La gente me regala calcetines. Nunca he sabido por qué, pero me los regala. Para mi santo, para mi cumpleaños, para Reyes. En las fechas señaladas y sin señalamiento de fechas. A menudo, mi mujer llega de la calle y me dice: Mira, cariño, te he comprado unos cuantos pares de calcetines. O una tía lejana me llama por teléfono, para venir a verme, y se presenta también con dos o tres pares de obsequio. Podría pasarme el resto de mi vida sin comprarlos nunca más. He tenido que hacer una distribución especial en los cajones de la ropa para que me quepan. Los guardo además en los altillos del armario, metidos en cajas de cartón. De verano, de invierno, de deporte, de montañismo, cortos, largos, de hilo, de lana: tengo un museo privado del calcetín. La Historia reciente de España, a través de la industria textil, se podría analizar observando mis colecciones. Los amigos que vienen a comer, suelen irse de casa con algunos pares, que nunca vienen mal.

No creo que exista ninguna conjura de mis familiares y conocidos para regalarme calcetines. Supongo, más bien, que todos estamos destinados a convertirnos en receptores de determinado género de regalos. La vida consiste en una suerte de especialización permanente. Nos especializamos en alegrías y desgracias concretas, en amigos y enemigos específicos, en problemas y soluciones particulares. Seguro que hay individuos a quienes los demás regalan colonias, o libros de biblioteconomía, o sandalias de verano, o botellas de vino. Debe de tratarse del magnetismo objetual que irradia nuestra persona: imantamos el mundo alrededor con nuestra presencia, y quienes nos conocen se ven obligados a regalarnos ciertas cosas (o a no regalarnos ninguna, en los casos en que el magnetismo tiende a cero, algo que puede producirse también, porque las leyes por las que se rige el magnetismo son caprichosas).

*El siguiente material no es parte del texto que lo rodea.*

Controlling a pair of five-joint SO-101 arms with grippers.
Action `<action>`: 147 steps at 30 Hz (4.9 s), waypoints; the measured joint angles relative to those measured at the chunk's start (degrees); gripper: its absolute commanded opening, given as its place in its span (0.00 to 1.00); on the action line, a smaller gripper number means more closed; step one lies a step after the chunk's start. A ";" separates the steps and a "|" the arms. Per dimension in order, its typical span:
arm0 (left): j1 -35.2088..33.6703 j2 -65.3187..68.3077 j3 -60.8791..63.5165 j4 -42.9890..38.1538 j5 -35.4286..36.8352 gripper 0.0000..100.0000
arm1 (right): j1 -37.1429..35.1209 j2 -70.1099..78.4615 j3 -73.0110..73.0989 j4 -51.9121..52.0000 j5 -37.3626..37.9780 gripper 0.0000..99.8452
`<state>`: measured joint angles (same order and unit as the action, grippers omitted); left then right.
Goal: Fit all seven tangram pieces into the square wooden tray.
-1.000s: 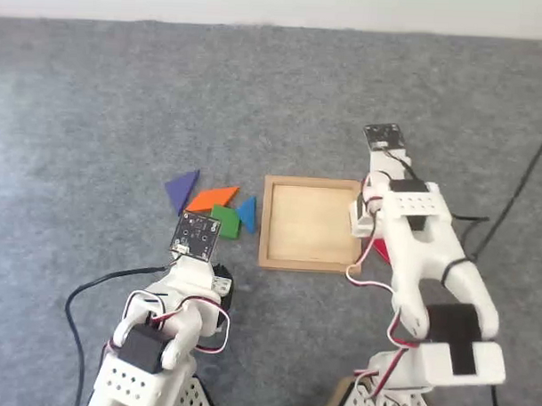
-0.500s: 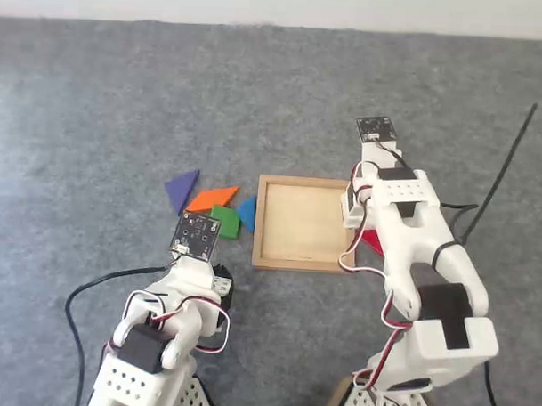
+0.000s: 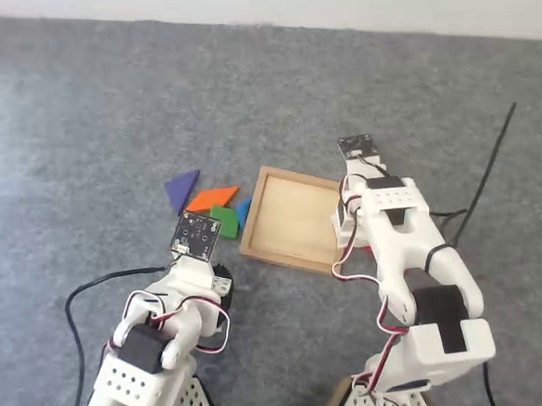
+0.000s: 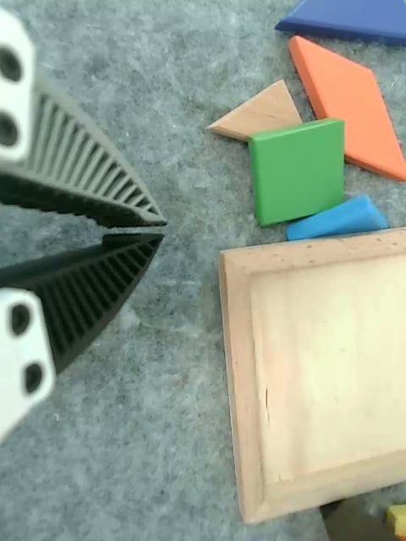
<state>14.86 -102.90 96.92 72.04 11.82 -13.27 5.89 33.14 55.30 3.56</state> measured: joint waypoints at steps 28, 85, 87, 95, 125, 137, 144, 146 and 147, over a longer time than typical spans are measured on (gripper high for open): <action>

He terminado por aceptar que mi destino como ser obsequiable y obsequiado está unido a los calcetines. Me parece que han terminado por configurar mi manera de juzgar los hechos. Los hechos en general: los pasados, los presentes, los que conozco por haberme ocurrido a mí, y los que conozco de oídas. Vamos: una visión del mundo, en términos filosóficos. Una visión del mundo con apego a la tierra, a ras de suelo, como corresponde a un calcetín que cumpla con su función. Una visión del mundo más pendiente de lo que solemos conocer como realidad (sea eso lo que sea) que de los sueños, las quimeras y los deseos irreales.

Soy un calcetinita convencido. El pie, ya se sabe, tiene su mística, sin necesidad de adentrarnos en los procelosos mares del fetichismo. En el arte, las piezas pequeñas, los detalles de apariencia nimia, los engranajes minúsculos, resultan capitales. A la hora de escribir, lo que nos deslumbra, a veces, es una palabra bien encajada. Los calcetines, en el universo de la vestimenta, equivalen al aforismo en el ámbito del pensamiento: una brevedad amable.

Ahora bien, todas las exclusividades cansan. No me importaría recibir de vez en cuando, como regalos, cestas de Navidad bien surtidas, o plumas de marca. O jamones, sobre todo jamones. Con jamón se filosofa más hondo.